Although not the first product to offer data reduction in primary storage, IBM raised the bar by doing compression inline (real-time) and without performance impact. Other solutions in the open systems storage area primarily compress data and sometimes dedupe it as a post-processing task after the data has been written.
Competition for storage business is intense, and inline compression of data for primary storage will be a major competitive area because of the economic value it brings customers. If the compression can effectively reduce the amount of data stored, the reduction amount serves as a multiplier to the amount of capacity that was purchased.
IBM claims a 5x capacity improvement, which gives customers five times as much capacity as they pay for. Even if IBM’s compression comes in at 2x, that would still be significant savings despite an additional license fee for the feature.
Doing compression with no performance impact means the compression is transparent to the application and server operating system. The customer gets increased capacity benefits without having to make an accommodation such as installing another driver or version of an application. The effective compression rate will vary with data types, but there has been a long history of compressing data and the types and compression rates are not a new science. Vendors usually publish an expected average and sometimes offer a guarantee associated with the purchase.
Compression of real-time data in the mainframe world goes back to the StorageTek Iceberg (later offered as the IBM Ramac Virtual Array) that compressed mainframe count-key-data in the 1990s. That system compressed data at the channel interface and then stored the compressed information on disk.
The use of the Log Structured File system and the intelligence in the embedded storage software allowed the system to manage the variable amount of compressed data (done on a per-track level), and removed the direct mapping to a physical location. That was an effective compression implementation and demonstrated the effect that compression multiplies the actual capacity.

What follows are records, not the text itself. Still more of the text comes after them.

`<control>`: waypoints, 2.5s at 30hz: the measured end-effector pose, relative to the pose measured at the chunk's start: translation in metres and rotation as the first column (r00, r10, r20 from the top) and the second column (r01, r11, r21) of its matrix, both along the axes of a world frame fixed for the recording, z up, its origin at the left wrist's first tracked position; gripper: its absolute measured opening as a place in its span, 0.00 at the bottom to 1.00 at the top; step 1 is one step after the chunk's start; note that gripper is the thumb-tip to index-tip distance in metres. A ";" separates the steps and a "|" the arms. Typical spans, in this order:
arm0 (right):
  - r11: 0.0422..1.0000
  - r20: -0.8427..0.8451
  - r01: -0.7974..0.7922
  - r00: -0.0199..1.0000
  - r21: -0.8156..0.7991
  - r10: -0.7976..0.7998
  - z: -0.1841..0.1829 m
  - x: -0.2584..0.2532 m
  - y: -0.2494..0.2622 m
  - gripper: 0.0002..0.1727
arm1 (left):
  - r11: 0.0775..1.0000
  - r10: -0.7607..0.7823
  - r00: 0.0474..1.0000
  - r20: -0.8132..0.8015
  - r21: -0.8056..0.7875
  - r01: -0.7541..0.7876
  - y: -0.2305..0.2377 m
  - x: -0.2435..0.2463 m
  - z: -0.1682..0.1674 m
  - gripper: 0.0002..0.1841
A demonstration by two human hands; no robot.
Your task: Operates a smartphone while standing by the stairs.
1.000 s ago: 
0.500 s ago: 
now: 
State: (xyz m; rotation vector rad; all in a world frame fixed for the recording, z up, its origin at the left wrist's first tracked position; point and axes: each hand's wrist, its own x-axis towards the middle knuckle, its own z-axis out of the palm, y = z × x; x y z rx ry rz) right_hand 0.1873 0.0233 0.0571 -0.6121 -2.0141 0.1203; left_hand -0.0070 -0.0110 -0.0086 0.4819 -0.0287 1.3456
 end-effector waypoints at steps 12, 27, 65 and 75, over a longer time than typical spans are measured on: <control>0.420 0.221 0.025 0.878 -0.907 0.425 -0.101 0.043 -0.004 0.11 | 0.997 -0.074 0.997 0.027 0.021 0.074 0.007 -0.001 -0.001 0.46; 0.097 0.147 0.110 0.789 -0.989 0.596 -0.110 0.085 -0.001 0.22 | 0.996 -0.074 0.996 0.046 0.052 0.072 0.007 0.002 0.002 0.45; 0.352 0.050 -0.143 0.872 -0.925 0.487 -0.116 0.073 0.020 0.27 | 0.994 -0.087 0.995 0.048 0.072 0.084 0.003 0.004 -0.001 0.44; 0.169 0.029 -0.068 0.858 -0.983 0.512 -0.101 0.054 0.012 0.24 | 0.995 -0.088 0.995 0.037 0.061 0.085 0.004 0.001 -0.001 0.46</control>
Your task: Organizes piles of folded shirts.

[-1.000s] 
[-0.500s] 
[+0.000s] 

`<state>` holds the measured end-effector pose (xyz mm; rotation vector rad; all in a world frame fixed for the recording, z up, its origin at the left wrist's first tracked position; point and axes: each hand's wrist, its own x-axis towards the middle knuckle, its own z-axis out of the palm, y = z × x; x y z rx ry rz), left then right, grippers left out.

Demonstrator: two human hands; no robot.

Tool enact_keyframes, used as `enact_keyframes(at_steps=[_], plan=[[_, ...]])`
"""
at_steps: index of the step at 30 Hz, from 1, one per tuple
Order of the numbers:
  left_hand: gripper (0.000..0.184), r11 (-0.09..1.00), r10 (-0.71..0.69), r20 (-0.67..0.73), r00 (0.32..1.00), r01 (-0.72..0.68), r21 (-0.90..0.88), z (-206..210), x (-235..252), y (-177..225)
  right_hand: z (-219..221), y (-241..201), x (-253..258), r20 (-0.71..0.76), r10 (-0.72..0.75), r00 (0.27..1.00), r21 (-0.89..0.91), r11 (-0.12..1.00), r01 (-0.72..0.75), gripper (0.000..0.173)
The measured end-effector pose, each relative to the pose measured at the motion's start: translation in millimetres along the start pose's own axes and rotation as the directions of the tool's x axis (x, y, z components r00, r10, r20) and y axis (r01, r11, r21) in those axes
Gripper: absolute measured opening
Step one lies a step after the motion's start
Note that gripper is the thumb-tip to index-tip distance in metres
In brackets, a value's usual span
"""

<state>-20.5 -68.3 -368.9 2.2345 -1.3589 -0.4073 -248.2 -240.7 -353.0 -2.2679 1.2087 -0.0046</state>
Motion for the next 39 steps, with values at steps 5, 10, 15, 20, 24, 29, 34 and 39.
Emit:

One of the more significant aspects of compressing data at the interface level was the effect that had on the rest of the system resources. With data that was reduced by something like 5x or 6x, the other resources in the system benefited.
• The cache capacity was effectively multiplied by that same amount, allowing for more data to be resident in cache giving higher hit ratios on reads and greater opportunity for write coalescing.
• The interface to the device had the data transfer bandwidth effectively multiplied for much faster transfer of data from the disk drive buffers.
• The disk devices, while storing more data, also would transfer more data over a period of time to the disk buffers and the controller.
Similar benefits gained by the implementation in the StorageTek system can be achieved in new systems targeted for primary storage in open systems.
In the case of the StorageTek system, the compression was a hardware-intensive implementation on the channel interface card. With IBM’s Storewize V7000 and SVC, the implementation is done in software, capitalizing on the multi-core processors available in the storage systems. Faster processors with more cores in succeeding generations should provide additional improvement. Having compressed data in cache and compressed data transferred on the device level interface and from the device means performance gains there offset time spent in the compression algorithm.
There are other potential areas where transparent compression could be done. Compressing the data in the device such as in the controller for solid state technology is another option.
Customers will benefit from reduction of data actually stored and the inline compression of data that is transparent to operations. The benefits are in the economics and this will be a competitive area for vendors.
There will be a considerable number of claims regarding implementations until this becomes a standard capability across storage systems from a majority of vendors. You can expect a rush to bring competitive solutions to market.
(Randy Kerns is Senior Strategist at Evaluator Group, an IT analyst firm).